Exemplifico: conforme publicado no Diário Oficial, o “Acordo de Salvaguardas”, no seu art. VI, estabelece: “As Partes assegurarão que somente Participantes Ucranianos, cujos procedimentos de segurança tenham sido aprovados pelo Governo da Ucrânia, controlarão o acesso a Veículos de Lançamento, Equipamentos da Plataforma de Lançamentos, Espaçonaves, Equipamentos Afins e Dados Técnicos ucranianos.” [denominá-los “ucranianos” já é errado. Não se trata de simples compra de itens prontos em prateleira ucraniana. Eles foram concebidos, projetados, desenvolvidos, produzidos e comprados pela ACS, tudo na Ucrânia, mas com dinheiro 50% brasileiro (na prática, bem mais que 50%), o que deveria assegurar iguais direitos de propriedade e acesso em relação à parte ucraniana].
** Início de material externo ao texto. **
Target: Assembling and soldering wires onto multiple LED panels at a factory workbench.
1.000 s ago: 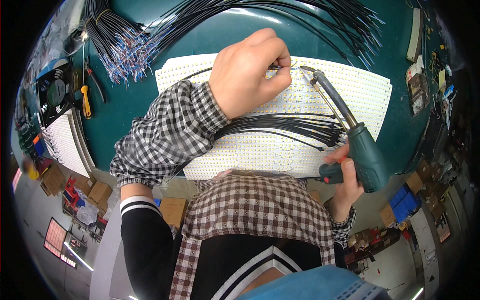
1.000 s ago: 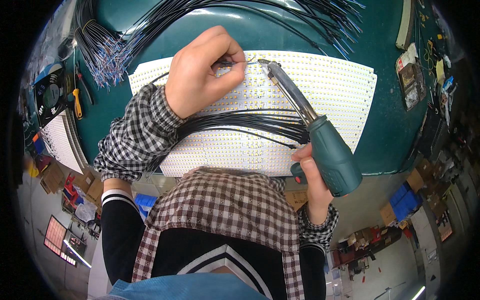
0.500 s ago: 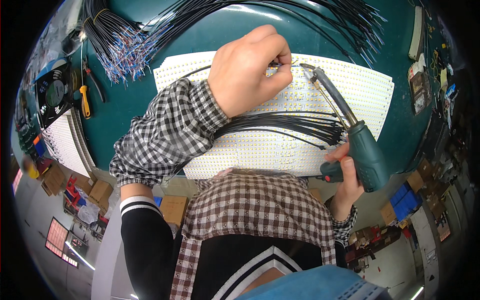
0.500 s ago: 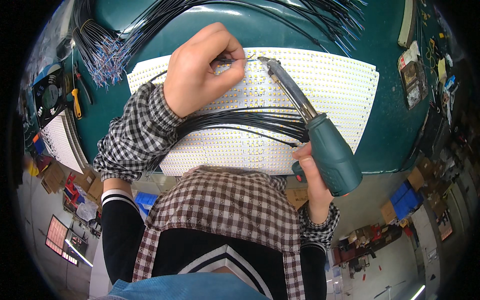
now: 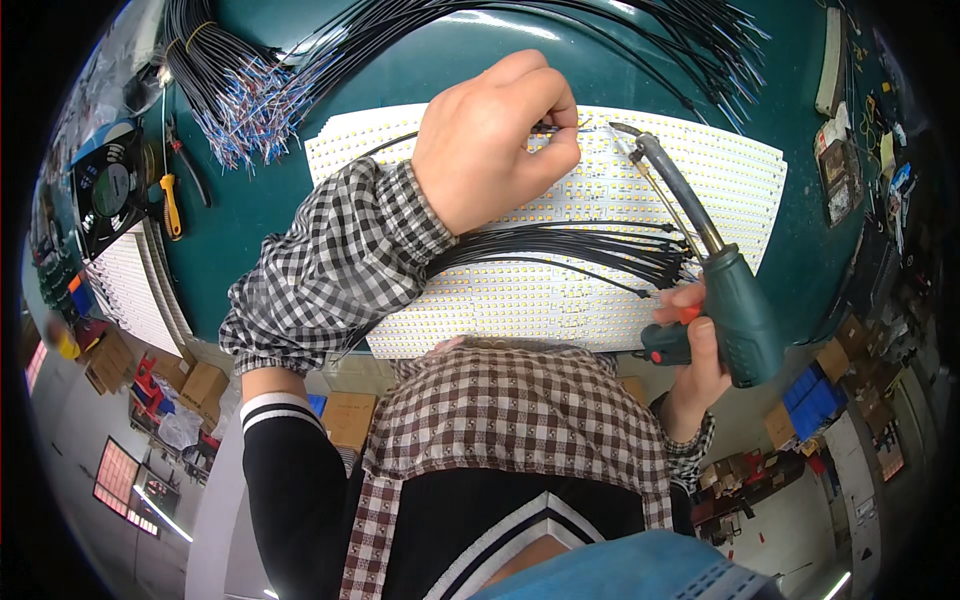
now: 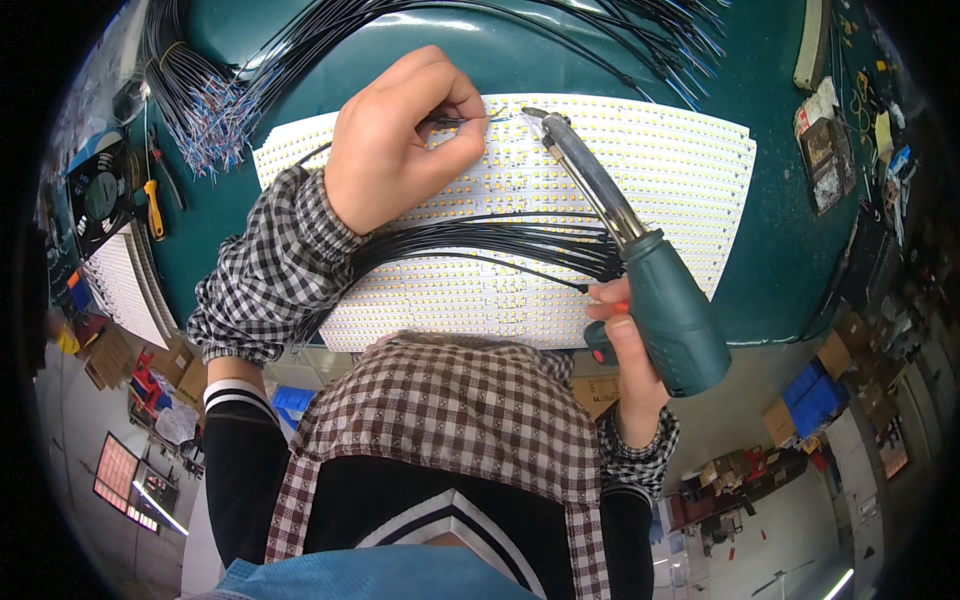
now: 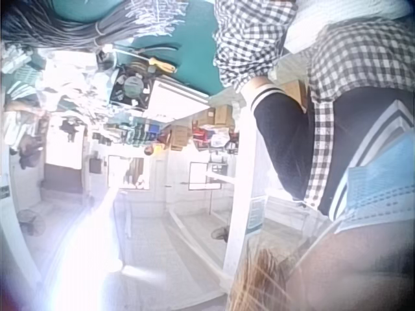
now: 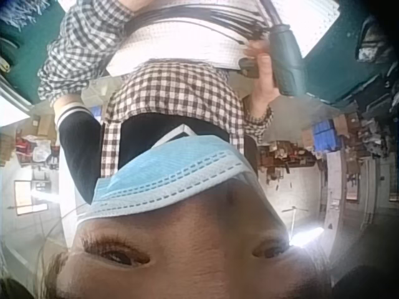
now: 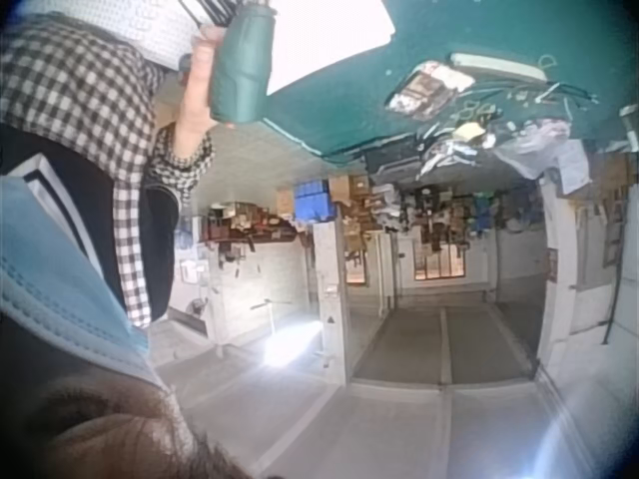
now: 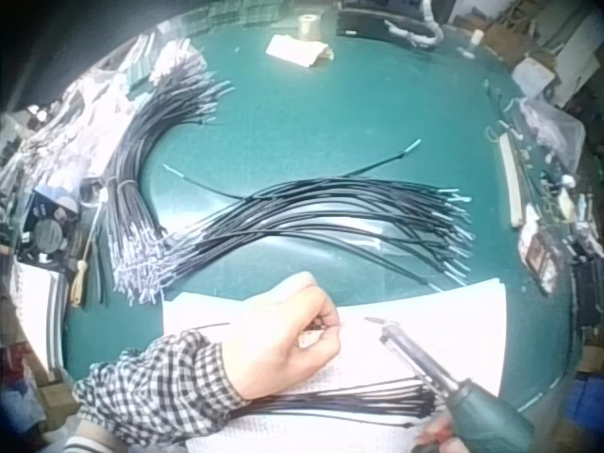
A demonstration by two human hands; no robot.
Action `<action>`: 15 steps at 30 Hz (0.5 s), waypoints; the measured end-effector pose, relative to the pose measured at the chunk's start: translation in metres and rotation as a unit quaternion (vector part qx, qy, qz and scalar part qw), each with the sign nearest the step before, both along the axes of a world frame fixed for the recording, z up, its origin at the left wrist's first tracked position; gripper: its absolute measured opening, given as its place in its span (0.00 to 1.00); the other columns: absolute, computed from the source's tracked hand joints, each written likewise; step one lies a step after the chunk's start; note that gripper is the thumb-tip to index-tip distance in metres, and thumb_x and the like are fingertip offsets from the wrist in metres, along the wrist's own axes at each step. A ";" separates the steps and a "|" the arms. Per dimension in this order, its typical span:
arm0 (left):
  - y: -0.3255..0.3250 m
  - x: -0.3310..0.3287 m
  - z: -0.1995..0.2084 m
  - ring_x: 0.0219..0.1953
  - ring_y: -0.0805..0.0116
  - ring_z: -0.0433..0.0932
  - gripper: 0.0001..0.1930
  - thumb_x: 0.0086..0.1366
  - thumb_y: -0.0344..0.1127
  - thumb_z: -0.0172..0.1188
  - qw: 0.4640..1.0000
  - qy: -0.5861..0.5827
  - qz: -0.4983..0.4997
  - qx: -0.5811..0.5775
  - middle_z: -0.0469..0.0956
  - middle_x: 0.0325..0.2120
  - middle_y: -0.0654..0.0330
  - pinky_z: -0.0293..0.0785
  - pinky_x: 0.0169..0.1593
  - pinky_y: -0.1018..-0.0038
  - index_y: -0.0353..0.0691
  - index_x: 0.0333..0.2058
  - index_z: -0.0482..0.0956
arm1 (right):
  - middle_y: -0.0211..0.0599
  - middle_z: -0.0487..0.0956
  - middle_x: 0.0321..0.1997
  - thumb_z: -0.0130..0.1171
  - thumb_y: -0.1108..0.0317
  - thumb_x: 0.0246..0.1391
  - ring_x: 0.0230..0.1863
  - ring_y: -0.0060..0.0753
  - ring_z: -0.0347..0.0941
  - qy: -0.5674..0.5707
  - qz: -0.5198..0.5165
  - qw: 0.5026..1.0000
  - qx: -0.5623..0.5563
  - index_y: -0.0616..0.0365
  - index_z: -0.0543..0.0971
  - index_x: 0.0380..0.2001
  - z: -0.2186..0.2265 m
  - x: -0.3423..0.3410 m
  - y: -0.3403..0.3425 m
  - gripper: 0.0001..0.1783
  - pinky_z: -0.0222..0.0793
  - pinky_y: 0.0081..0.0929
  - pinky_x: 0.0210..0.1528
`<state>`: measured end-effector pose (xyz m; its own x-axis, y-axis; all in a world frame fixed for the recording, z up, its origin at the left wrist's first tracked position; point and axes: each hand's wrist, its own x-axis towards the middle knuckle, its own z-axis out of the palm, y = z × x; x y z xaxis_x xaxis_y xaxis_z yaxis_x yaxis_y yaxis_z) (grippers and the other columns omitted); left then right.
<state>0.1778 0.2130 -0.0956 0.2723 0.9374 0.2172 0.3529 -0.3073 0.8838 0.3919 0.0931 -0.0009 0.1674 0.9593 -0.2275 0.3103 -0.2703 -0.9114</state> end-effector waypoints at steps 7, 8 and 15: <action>0.000 0.000 0.002 0.21 0.72 0.69 0.05 0.50 0.25 0.60 1.000 0.002 -0.002 -0.009 0.69 0.22 0.62 0.66 0.26 0.78 0.37 0.25 0.72 | 0.43 0.73 0.26 0.53 0.64 0.53 0.25 0.33 0.72 0.005 0.031 1.000 -0.005 0.73 0.69 0.41 -0.003 0.005 -0.001 0.20 0.72 0.29 0.29; 0.000 0.001 0.002 0.21 0.72 0.69 0.05 0.50 0.25 0.60 1.000 0.002 -0.002 -0.009 0.69 0.22 0.62 0.66 0.26 0.78 0.37 0.25 0.72 | 0.43 0.73 0.26 0.53 0.65 0.53 0.25 0.33 0.72 0.009 0.033 0.999 -0.002 0.73 0.69 0.40 -0.004 0.005 -0.002 0.19 0.72 0.29 0.29; 0.000 0.000 0.001 0.22 0.72 0.70 0.05 0.50 0.25 0.60 1.000 0.007 0.000 -0.002 0.69 0.23 0.62 0.67 0.26 0.78 0.37 0.25 0.72 | 0.43 0.73 0.26 0.52 0.66 0.54 0.25 0.32 0.71 0.011 0.032 0.999 -0.001 0.76 0.66 0.47 -0.005 0.007 -0.002 0.23 0.72 0.29 0.29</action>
Ainda como exemplo de o Acordo de Salvaguardas somente permitir ínfima, humilhante e constrangedora participação brasileira em atividades de muito baixo valor agregado, reproduz-se o art. VII do Acordo, que expressa a única concessão de aproximação dos brasileiros aos foguetes e equipamentos: “Aos Representantes Brasileiros será permitido descarregar veículos transportando Veículos de Lançamento, Equipamentos da Plataforma de Lançamentos, Espaçonaves, Equipamentos Afins e/ou Dados Técnicos abrangidos por este Acordo e entregar containeres lacrados nas áreas de preparação de Veículos de Lançamento ou Espaçonaves”. [sublinhados por este blog]
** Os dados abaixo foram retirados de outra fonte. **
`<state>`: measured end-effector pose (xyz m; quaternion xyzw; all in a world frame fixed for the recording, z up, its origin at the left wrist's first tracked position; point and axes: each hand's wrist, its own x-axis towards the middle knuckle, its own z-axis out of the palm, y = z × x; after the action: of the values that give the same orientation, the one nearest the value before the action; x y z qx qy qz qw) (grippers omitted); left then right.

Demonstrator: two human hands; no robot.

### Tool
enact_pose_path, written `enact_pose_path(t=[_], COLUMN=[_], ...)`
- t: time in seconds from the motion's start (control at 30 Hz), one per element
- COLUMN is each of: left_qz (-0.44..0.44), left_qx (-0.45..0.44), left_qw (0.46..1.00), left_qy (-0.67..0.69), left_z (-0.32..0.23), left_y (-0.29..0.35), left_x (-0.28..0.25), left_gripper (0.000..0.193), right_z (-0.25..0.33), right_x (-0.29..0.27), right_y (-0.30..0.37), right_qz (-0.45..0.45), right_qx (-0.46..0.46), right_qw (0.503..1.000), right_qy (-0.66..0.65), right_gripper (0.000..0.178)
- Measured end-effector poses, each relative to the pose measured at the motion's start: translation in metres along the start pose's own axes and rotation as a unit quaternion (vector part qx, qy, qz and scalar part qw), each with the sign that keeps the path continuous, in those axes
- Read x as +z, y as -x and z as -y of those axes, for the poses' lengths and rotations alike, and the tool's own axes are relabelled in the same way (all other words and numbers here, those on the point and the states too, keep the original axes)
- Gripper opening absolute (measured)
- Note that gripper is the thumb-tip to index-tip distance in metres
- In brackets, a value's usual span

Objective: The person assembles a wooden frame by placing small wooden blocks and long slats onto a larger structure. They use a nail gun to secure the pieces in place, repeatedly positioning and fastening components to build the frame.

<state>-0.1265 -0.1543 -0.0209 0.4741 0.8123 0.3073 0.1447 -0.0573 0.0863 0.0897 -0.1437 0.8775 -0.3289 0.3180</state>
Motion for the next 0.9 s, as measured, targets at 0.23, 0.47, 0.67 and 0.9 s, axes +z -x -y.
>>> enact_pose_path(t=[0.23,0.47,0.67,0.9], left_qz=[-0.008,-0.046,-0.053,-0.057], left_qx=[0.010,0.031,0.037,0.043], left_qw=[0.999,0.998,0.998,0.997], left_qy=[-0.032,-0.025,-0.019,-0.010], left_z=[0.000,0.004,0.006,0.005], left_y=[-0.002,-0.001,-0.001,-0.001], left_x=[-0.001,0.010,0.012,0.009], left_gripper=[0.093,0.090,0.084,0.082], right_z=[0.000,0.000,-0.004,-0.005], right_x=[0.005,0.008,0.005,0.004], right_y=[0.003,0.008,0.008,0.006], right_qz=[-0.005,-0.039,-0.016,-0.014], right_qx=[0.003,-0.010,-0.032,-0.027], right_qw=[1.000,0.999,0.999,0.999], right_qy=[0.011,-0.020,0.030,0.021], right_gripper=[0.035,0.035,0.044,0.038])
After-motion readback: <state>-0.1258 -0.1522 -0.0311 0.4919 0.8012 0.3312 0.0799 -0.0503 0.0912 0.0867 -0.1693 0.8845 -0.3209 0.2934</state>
O Acordo, no mesmo art VII, ainda enfatiza a humilhante discriminação ao estabelecer que, mesmo restritos a essas simples e árduas atividades de carregador de embalagens lacradas, os brasileiros as poderão executar “somente se estiverem sob a supervisão de Participantes Ucranianos” [!!!...] [sublinhados por este blog]

Essas únicas atividades 'técnicas' [de carregador] permitidas aos brasileiros no projeto binacional não condizem com despendermos no projeto o total previsto da ordem de US$ 500 milhões. Esse gigantesco dispêndio orçamentário brasileiro impede ou inibe, na prática, todos os outros investimentos com desenvolvimento tecnológico e encomendas na indústria nacional com projetos realmente nacionais, como o VLS e seus satélites.

Hoje, na prática, o Brasil é o grande pagante de tudo. Já despendeu e despenderá, via ACS, AEB e CLA, bem mais recursos do que o montante que os ucranianos deveriam também contribuir (a participação correta pelos acordos firmados seria de 50% cada país, mas a Ucrânia não tem cumprido a sua parte). E pior: a maioria dos recursos brasileiros foi gasta em aquisições na Ucrânia, beneficiando a economia daquele país. Além disso, na fase operacional de lançamentos comerciais, o eventual 'retorno' [?] dos investimentos da ACS será ainda muito maior para a Ucrânia, pois tudo lá continuará sendo produzido e adquirido pela ACS.

Essa enorme e absurda gastança de recursos orçamentários brasileiros em benefício da Ucrânia contrasta com o seguinte quadro, que nos faz compreender porque, segundo a “Folha’, a “Aeronáutica nunca engoliu a ACS” e julga que “o Cyclone compete com o programa VLS, da Aeronáutica, para produzir um lançador de satélites nacional”.

Relembremos alguns fatos:

Foguete brasileiro VLS
O CTA (órgão da Aeronáutica que recebeu do governo, no final dos anos 80, a incumbência de desenvolver o VLS) foi desmantelado nos anos 90 pelo governo FHC/PSDB/DEM, por razões e compromissos “desconhecidos”. A melhor explicação divulgada pelo governo era a de que o Estado Brasileiro deveria se tornar “mínimo” e “o ‘mercado’ assumiria os poderes governamentais alienados”. Nessa linha, os recursos financeiros para projetos do CTA foram, gradativa e fortemente, reduzidos naquela década, e chegaram praticamente a zero em 1999, ano estabelecido para lançar um VLS.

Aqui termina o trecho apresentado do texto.